■ WORK TO BE COMPLETED
Beneath this instruction is a block of data; output from it exactly the lines that run from the one containing "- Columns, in" through the one containing "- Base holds", inclusive.

■ THE DATA
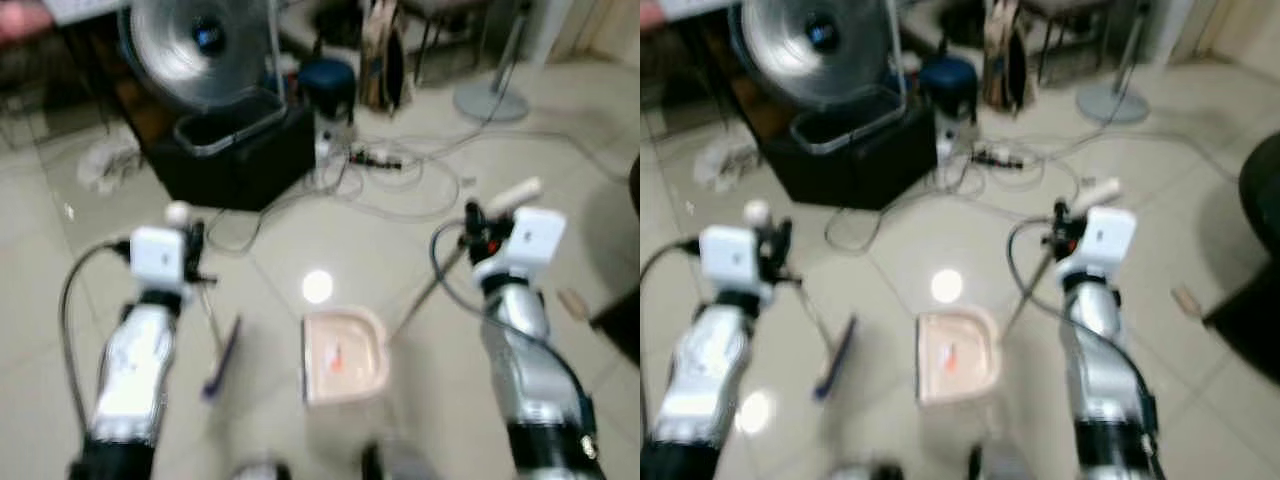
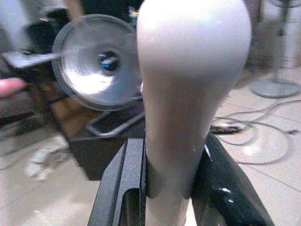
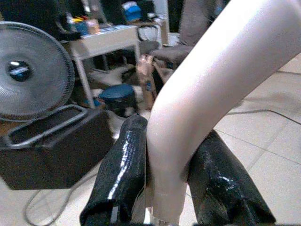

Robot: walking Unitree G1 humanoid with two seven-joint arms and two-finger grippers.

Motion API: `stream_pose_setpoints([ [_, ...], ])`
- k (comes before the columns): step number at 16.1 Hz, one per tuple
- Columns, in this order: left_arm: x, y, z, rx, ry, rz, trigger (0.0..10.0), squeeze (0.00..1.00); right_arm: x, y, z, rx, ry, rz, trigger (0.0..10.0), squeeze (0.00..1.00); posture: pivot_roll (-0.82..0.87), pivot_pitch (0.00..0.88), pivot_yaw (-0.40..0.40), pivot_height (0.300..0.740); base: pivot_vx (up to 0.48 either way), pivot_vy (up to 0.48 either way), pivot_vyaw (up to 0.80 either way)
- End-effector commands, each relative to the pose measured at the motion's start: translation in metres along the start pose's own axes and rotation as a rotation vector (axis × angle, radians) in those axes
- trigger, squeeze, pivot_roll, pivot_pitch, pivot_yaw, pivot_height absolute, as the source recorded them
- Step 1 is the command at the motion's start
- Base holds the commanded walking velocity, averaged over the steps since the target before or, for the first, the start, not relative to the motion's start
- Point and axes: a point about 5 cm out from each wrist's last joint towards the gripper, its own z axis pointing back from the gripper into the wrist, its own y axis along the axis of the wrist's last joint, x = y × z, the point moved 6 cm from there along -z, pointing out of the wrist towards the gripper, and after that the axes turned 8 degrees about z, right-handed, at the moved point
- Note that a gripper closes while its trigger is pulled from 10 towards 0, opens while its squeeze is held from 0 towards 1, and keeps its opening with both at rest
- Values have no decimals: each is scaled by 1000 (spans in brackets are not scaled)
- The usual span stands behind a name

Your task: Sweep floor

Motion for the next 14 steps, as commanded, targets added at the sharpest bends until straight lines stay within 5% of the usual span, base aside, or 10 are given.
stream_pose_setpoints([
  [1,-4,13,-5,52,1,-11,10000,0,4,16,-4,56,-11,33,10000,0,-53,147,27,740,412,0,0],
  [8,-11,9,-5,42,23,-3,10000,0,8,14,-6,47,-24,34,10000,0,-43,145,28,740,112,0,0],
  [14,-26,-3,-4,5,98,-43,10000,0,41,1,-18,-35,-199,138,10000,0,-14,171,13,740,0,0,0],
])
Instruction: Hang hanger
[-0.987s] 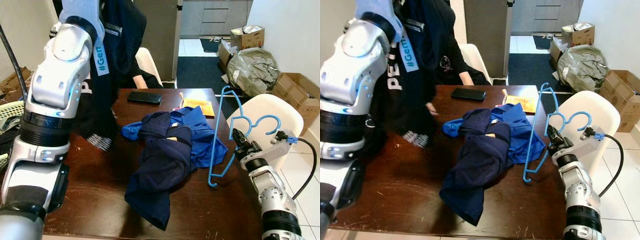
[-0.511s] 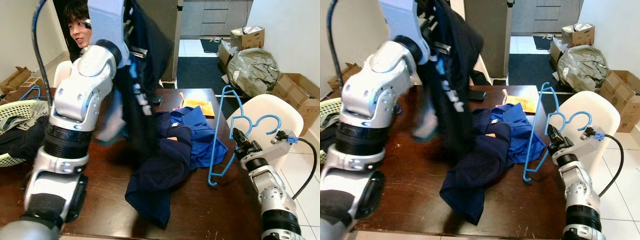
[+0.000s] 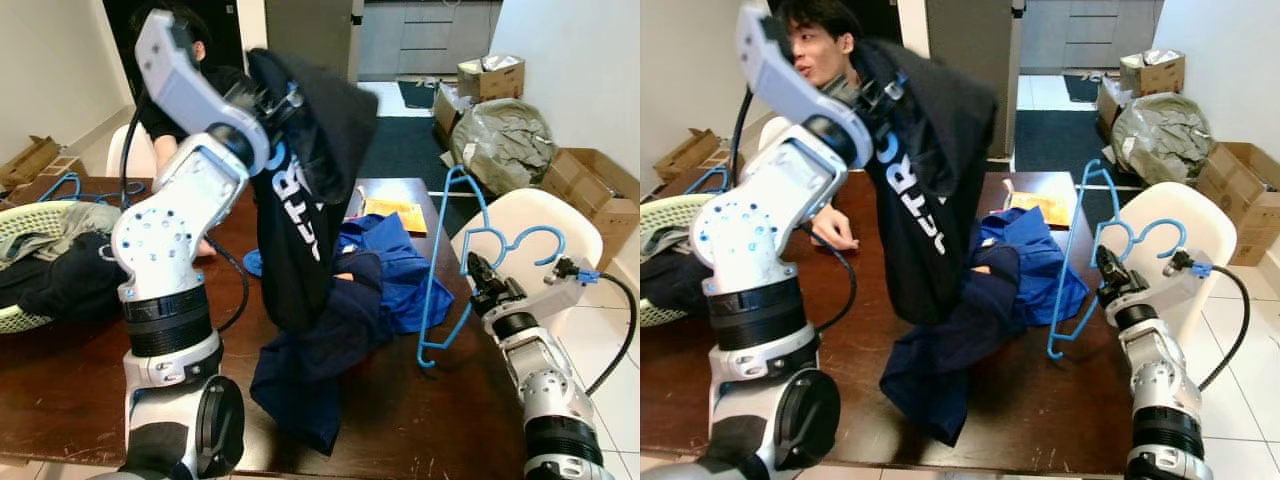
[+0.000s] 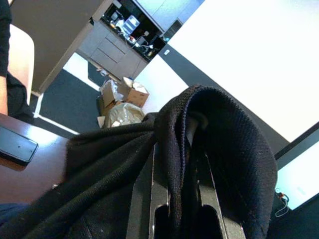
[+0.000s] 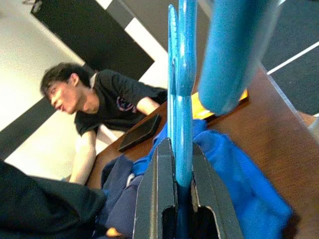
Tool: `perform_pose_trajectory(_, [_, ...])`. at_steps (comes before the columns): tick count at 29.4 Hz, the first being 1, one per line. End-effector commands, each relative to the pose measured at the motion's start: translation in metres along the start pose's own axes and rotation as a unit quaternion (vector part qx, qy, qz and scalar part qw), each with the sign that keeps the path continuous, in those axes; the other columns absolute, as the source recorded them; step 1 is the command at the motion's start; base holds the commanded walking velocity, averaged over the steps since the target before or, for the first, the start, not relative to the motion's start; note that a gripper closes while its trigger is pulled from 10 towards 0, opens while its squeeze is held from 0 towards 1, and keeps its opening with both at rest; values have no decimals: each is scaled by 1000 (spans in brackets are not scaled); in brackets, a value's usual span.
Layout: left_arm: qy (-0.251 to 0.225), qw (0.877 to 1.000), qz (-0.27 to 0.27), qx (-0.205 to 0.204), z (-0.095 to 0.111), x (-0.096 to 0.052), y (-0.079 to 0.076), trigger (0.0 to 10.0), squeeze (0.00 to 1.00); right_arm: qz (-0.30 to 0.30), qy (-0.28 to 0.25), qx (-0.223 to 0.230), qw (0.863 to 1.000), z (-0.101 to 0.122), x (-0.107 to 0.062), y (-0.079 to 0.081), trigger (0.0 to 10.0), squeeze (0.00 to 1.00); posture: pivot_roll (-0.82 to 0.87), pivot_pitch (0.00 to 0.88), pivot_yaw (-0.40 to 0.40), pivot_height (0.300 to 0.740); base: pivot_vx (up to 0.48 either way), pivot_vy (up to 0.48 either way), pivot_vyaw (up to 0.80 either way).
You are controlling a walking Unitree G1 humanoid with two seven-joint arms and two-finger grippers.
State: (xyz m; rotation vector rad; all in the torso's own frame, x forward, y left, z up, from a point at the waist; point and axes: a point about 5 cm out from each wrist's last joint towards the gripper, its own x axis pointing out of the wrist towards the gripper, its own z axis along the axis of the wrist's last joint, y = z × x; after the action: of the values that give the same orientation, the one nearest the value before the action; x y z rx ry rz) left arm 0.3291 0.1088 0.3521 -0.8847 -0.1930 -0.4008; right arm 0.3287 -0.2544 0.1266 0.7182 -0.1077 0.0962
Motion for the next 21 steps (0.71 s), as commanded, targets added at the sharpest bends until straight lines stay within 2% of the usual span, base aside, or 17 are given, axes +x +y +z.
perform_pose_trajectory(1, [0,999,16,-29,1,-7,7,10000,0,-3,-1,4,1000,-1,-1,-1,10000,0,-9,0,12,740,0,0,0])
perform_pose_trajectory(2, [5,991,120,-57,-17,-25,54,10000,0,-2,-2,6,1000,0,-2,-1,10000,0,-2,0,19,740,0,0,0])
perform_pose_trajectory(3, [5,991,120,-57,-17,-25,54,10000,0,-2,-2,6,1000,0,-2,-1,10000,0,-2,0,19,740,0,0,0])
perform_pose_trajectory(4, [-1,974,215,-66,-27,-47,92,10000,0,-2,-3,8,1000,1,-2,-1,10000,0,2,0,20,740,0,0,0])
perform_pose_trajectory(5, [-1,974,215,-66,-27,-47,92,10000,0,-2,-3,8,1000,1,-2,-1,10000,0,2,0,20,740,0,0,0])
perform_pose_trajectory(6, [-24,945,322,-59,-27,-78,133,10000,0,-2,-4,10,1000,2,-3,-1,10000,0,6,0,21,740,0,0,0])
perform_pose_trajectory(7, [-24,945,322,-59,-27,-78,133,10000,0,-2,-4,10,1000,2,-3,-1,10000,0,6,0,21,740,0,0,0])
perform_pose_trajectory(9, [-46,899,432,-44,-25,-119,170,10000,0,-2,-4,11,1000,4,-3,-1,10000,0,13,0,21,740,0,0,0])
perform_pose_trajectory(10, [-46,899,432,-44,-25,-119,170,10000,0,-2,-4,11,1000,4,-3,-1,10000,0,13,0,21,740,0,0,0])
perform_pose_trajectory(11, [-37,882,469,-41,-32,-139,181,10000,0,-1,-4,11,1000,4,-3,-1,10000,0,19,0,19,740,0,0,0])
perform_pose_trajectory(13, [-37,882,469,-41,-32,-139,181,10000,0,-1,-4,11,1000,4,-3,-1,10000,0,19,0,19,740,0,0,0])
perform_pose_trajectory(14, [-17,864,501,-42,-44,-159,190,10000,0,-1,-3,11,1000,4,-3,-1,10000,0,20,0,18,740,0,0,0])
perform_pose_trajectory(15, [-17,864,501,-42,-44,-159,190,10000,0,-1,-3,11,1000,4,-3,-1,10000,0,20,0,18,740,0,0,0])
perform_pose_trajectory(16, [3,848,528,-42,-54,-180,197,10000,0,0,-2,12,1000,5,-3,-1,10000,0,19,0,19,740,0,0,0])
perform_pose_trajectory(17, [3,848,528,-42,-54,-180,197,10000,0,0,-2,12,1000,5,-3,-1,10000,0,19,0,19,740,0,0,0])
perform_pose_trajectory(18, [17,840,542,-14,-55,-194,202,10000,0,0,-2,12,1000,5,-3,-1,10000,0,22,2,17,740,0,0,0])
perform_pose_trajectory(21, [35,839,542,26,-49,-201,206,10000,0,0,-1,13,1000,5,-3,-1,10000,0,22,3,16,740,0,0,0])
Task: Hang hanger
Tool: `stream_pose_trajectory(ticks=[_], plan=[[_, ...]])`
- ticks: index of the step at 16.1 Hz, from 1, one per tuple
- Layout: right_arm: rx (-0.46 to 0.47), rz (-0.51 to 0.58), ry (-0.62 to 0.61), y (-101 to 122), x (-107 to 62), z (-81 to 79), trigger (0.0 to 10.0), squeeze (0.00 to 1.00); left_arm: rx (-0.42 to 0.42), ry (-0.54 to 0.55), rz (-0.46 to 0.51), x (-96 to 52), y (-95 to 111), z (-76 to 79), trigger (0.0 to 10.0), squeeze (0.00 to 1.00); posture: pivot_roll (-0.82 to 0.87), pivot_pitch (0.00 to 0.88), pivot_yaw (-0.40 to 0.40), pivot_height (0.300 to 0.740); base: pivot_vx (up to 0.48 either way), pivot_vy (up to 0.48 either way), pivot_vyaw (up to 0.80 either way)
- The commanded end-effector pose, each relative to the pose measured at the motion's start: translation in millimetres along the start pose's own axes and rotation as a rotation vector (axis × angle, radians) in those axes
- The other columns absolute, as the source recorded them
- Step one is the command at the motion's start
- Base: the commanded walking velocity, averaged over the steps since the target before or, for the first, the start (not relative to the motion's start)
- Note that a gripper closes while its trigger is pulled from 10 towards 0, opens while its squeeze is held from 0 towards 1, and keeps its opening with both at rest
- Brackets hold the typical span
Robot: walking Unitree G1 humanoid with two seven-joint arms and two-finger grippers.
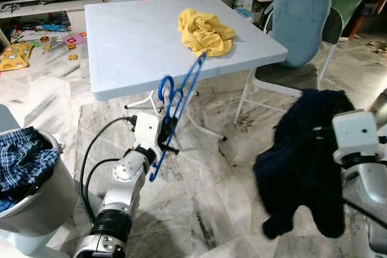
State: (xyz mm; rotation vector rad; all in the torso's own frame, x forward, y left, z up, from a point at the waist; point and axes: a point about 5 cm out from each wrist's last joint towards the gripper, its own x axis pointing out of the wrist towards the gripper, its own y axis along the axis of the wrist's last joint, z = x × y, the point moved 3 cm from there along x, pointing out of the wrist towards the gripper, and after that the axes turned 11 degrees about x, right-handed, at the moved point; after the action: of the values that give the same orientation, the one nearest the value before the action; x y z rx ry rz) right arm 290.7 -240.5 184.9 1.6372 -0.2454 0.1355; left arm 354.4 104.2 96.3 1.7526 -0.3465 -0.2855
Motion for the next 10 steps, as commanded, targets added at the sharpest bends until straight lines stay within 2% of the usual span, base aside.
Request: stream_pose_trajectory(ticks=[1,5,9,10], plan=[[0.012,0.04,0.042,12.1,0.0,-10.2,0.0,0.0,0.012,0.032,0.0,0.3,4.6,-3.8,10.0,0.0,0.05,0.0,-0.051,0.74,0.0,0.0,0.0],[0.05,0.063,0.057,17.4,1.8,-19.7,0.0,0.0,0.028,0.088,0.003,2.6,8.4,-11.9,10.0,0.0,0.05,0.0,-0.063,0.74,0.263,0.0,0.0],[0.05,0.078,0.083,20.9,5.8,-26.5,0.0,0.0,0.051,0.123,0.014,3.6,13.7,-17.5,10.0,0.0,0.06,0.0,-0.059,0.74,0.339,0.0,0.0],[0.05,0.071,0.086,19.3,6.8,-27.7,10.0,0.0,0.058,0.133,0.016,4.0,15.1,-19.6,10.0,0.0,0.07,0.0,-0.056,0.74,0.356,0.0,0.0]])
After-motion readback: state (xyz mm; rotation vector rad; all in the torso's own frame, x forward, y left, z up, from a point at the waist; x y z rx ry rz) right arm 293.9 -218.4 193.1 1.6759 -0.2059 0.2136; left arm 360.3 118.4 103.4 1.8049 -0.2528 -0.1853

■ REPLY TO THE EXERCISE
- Columns, in this order: left_arm: x, y, z, rx, ry, rz, trigger (0.0..10.0), squeeze (0.00..1.00); right_arm: x, y, z, rx, ry, rz, trigger (0.0..10.0), squeeze (0.00..1.00); posture: pivot_roll (-0.82..0.87), pivot_pitch (0.00..0.88), pivot_yaw (-0.40..0.40), pivot_height (0.300..0.740); base: pivot_vx (up to 0.48 either way), pivot_vy (up to 0.48 either way), pivot_vyaw (up to 0.80 either way)
- End-effector commands, each relative to the pose measured at the motion's start: translation in metres along the start pose's own axes and rotation as a rotation vector (axis × angle, radians) in those axes
- trigger, squeeze, pivot_roll, pivot_pitch, pivot_yaw, pivot_height absolute, as the source recorded them
- Step 1 is the command at the motion's start
- Base holds the commanded walking velocity, averaged over the steps since the target before or, for the first, the start, not relative to the motion's start

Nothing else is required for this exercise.